As many popes before him were at pains to explain, to Catholics and to others, we are Jews ourselves and our religion is not a contradiction of, but a continuation from, the Truth and truths going back to Moses and before. The Ten Commandments apply to us, too; the Great Commandment that Our Lord specified was itself paraphrased from Hebrew Scripture. He does not “invent” this, He shows it to be the structural and hermeneutic core of the Torah and the Prophets. Echoes of the ancient Scripture are everywhere in our Gospels.
Christ did not come to overthrow the Law, but to fulfil it. He said as much. He came as a scourge not to those who upheld the Law in their lives and hearts, but to those who twisted it. He preached Love, in all its mystery and toughness, not Climate Change.
We call this pope’s persistent heresy “Marcionism,” after Marcion of Sinope, who came to Rome about the year 140, after the Bar Kokhba revolt. Marcion taught that the revelations of Christ and the traditions from Paul were incompatible with what he thought the legalistic, bellicose, jealous and spiteful God of the Jews and their Torah. Gnostic not Christian, he may be found in the roots of the Eastern religion of Manichaeism, which spread through the declining Roman Empire in the fourth century, and flourished in competition with Catholic Christianity for many centuries thereafter.
Marcion’s heterodoxy was identified and denounced, in texts we still have by the earlier and orthodox Tertullian, and in texts, fragments, and allusions of other Church Fathers. It is encountered by the serious student trying to master the development of genuine Catholic doctrine, as it peels off errors and misunderstandings from the ancient pagan world — many of which are flourishing again, and again must be confronted and defeated. On this one our pope has yet again, in his fuddling and irresponsible banter, grabbed the wrong end of the stick.

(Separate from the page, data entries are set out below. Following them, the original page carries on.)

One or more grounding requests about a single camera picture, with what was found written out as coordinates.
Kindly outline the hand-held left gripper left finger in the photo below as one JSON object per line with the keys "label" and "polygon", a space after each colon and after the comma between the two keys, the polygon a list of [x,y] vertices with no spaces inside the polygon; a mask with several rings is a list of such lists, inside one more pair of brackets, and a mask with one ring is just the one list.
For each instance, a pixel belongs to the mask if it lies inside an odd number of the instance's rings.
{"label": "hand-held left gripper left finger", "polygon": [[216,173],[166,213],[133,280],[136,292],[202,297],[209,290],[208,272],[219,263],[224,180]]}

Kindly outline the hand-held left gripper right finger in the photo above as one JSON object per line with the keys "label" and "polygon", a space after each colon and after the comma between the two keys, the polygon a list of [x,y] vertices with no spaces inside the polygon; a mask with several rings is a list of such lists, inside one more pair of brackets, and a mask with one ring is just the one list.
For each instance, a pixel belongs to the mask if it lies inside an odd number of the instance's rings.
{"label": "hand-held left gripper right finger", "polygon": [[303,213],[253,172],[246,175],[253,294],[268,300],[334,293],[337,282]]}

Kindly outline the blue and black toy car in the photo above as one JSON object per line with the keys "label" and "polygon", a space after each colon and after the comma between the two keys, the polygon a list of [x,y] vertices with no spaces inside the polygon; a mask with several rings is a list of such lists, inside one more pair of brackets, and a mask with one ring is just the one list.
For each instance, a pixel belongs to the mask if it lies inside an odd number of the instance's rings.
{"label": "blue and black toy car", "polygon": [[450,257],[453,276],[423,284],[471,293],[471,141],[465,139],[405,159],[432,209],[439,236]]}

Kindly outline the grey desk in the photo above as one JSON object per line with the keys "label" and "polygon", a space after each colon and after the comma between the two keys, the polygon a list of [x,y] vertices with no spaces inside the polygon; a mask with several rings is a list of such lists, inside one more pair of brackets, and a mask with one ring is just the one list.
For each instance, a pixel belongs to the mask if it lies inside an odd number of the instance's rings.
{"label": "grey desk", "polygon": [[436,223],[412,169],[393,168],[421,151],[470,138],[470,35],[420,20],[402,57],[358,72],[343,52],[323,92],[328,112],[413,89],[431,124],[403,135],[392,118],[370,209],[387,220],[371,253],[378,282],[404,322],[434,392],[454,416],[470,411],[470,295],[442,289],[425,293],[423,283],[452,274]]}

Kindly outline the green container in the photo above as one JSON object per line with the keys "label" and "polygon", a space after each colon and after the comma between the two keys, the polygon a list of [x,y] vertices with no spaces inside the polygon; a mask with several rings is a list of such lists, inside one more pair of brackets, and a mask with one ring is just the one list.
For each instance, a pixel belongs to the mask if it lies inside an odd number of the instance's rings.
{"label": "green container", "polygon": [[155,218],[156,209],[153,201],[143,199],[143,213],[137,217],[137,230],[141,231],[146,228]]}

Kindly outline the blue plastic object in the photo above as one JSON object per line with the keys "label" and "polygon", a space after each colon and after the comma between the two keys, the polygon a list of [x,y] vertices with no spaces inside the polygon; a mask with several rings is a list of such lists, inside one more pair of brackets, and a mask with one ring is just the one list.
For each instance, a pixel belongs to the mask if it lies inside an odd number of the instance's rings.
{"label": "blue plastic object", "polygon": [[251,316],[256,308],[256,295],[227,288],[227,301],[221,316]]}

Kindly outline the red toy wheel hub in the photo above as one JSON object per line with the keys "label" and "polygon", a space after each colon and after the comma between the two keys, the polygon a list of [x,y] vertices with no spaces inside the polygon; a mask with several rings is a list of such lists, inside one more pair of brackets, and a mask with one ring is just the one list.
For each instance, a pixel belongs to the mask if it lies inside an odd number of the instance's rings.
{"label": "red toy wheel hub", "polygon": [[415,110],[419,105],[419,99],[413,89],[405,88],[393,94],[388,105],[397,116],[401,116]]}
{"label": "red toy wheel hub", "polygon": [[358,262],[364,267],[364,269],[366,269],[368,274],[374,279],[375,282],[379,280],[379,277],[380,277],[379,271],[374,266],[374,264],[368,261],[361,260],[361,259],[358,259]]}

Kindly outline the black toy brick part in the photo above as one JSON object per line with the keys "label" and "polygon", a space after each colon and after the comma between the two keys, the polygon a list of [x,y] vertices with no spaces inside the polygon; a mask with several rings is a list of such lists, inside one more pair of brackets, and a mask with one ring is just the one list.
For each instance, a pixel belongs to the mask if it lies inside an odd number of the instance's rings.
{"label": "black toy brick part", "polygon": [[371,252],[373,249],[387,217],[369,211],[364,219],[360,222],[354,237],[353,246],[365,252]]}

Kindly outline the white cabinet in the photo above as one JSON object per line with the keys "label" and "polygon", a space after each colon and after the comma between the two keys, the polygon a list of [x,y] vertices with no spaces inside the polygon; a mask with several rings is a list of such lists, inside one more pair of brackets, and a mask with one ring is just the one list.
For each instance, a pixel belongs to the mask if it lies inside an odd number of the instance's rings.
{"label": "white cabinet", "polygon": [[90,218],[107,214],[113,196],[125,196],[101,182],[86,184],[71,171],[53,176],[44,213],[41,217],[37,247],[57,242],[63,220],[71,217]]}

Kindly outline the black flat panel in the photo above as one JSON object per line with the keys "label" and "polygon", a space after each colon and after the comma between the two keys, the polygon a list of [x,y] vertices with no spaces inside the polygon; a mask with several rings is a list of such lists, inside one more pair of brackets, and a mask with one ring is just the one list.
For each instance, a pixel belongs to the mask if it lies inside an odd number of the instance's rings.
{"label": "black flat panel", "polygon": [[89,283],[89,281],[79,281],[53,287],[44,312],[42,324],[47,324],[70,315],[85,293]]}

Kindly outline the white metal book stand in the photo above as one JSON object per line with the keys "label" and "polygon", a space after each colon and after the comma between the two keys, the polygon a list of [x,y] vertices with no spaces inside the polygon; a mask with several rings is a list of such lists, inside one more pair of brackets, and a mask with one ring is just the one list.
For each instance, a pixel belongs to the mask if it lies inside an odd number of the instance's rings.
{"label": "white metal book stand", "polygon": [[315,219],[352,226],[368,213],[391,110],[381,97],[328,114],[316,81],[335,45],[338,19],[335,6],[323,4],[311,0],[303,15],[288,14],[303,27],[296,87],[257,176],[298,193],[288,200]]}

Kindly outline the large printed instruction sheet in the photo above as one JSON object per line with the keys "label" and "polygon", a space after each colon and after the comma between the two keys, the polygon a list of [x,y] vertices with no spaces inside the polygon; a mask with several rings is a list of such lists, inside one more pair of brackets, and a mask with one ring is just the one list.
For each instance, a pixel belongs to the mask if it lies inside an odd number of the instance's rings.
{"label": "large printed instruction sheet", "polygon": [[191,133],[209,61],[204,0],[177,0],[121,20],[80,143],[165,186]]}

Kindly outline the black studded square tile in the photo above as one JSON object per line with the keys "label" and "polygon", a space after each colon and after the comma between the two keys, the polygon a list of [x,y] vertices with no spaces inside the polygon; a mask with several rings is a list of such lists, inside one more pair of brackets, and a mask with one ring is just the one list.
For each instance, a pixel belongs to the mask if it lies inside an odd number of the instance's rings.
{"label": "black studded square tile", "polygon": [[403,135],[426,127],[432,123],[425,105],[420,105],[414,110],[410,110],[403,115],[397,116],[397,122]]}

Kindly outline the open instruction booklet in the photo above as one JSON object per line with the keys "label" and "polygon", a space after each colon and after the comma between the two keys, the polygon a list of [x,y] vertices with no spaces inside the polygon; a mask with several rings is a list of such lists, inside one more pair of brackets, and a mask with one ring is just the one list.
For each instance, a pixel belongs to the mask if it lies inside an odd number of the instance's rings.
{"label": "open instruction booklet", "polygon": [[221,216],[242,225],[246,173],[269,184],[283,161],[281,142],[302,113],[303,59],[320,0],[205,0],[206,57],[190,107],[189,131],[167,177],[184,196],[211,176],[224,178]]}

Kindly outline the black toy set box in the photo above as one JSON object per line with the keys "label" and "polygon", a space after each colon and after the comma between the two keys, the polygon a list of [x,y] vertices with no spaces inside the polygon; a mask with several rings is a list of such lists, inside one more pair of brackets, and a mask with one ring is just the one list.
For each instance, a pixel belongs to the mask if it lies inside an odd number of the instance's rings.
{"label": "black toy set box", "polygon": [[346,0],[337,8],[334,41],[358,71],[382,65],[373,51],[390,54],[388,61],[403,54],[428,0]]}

A much better understanding of the Catholic faith may be found in the open letter Rabbi Giuseppe Laras, emeritus of Milan, has addressed to a conference of biblical scholars. (More detail may be had from Sandro Magister, &c.) He echoes and enlarges upon complaints from e.g. Rome’s chief rabbi, Riccardo di Segni, about the Marcionism issuing daily from Santa Marta, and the rustily-edged politics that go with it. Rabbi Laras is put to the trouble of explaining what the Catholic doctrine is, to our pope; while further noting the exclusion of Jewish biblical scholars from that conference in Italy, which included many non-Catholics among its eight hundred invitees.
The Jews are the last people we should be opposing. How often, in Catholic teaching and liturgy, we have found ourselves onside with them against glib reformers, who by putting the New and Old Testaments in conflict, adjust Christ’s teachings to their own (usually malignant) ends. They are callow, and in failing to plumb the continuity between Old and New, comprehend neither. For it is in God’s “messaging” to the Hebrews that we first find the light of our Messiah; and without it His Coming makes no sense.